Intravenous infusion, up to a maximum of 10 mcg per kg of body weight as administered by the drug delivery device

It was characterized the interactions of arbutamine with different adrenergic receptor subtypes in vitro. In the electrically stimulated left atria of rats, arbutamine increased contractile force. The pD2 values (- log of the dose that produces 50% of the maximal responses) for arbutamine and isoproterenol were 8.45 +/- 0.15 and 8.55 +/- 0.02, respectively. Both arbutamine and isoproterenol increased the rate of spontaneously beating rat right atria with pD2 values of 9.0 +/- 0.19 and 8.82 +/- 0.18, respectively. The affinity constants (KA) of arbutamine and isoproterenol for cardiac beta1-adrenergic receptors, as determined by competition binding assays, were found to be 7.32 and 6.04, respectively. In guinea pig trachea, arbutamine and isoproterenol produced a concentration-dependent relaxation that was blocked by propranolol. Their pD2 values were 7.9 +/- 0.1 and 8.2 +/- 0.1, respectively. Arbutamine contracted isolated rat aortic rings with a maximal increase of 38.1 +/- 6.7% that of 10 microM of norepinephrine.

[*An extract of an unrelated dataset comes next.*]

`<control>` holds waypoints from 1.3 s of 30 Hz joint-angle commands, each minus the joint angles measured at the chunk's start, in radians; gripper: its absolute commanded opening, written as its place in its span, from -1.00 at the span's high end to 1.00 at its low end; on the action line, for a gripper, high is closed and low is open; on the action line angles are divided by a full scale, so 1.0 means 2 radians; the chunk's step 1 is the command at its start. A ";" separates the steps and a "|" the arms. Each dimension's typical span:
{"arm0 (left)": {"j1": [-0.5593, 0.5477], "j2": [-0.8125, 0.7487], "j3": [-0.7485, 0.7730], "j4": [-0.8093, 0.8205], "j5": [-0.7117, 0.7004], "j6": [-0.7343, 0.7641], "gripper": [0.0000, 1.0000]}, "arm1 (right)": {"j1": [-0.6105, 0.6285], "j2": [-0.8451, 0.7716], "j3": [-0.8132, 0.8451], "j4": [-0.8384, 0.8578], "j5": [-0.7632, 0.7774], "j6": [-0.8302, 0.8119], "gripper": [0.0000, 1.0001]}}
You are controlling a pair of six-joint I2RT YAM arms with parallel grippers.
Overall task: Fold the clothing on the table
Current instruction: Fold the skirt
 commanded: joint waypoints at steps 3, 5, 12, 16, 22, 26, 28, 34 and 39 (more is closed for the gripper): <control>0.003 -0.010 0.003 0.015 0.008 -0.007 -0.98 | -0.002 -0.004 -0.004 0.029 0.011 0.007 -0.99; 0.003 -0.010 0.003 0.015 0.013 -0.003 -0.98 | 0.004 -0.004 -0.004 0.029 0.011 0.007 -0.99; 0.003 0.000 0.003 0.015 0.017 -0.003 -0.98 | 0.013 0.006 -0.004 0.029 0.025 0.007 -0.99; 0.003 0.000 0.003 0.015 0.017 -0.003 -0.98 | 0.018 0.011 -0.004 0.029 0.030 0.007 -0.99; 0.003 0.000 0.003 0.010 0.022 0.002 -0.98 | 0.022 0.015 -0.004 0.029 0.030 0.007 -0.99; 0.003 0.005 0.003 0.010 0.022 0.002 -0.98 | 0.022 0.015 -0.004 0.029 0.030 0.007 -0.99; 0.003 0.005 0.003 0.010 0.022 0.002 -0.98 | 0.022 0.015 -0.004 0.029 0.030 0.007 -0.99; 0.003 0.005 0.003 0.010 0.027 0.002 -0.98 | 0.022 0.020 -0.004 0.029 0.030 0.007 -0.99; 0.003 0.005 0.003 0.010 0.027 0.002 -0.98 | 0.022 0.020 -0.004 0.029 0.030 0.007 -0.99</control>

In rat white adipocytes, arbutamine, isoproterenol, and BRL-37344 stimulated glycerol release, with the order of potency being BRL-37344 > arbutamine > isoproterenol. In hamster brown adipocytes, the order was arbutamine > isoproterenol > BRL-37344. Moreover, arbutamine stimulated beta3-adrenergic receptors in guinea pig ileum. Arbutamine does not stimulate alpha-adrenergic receptors at concentrations that were high enough to maximally activate the beta-adrenergic receptors.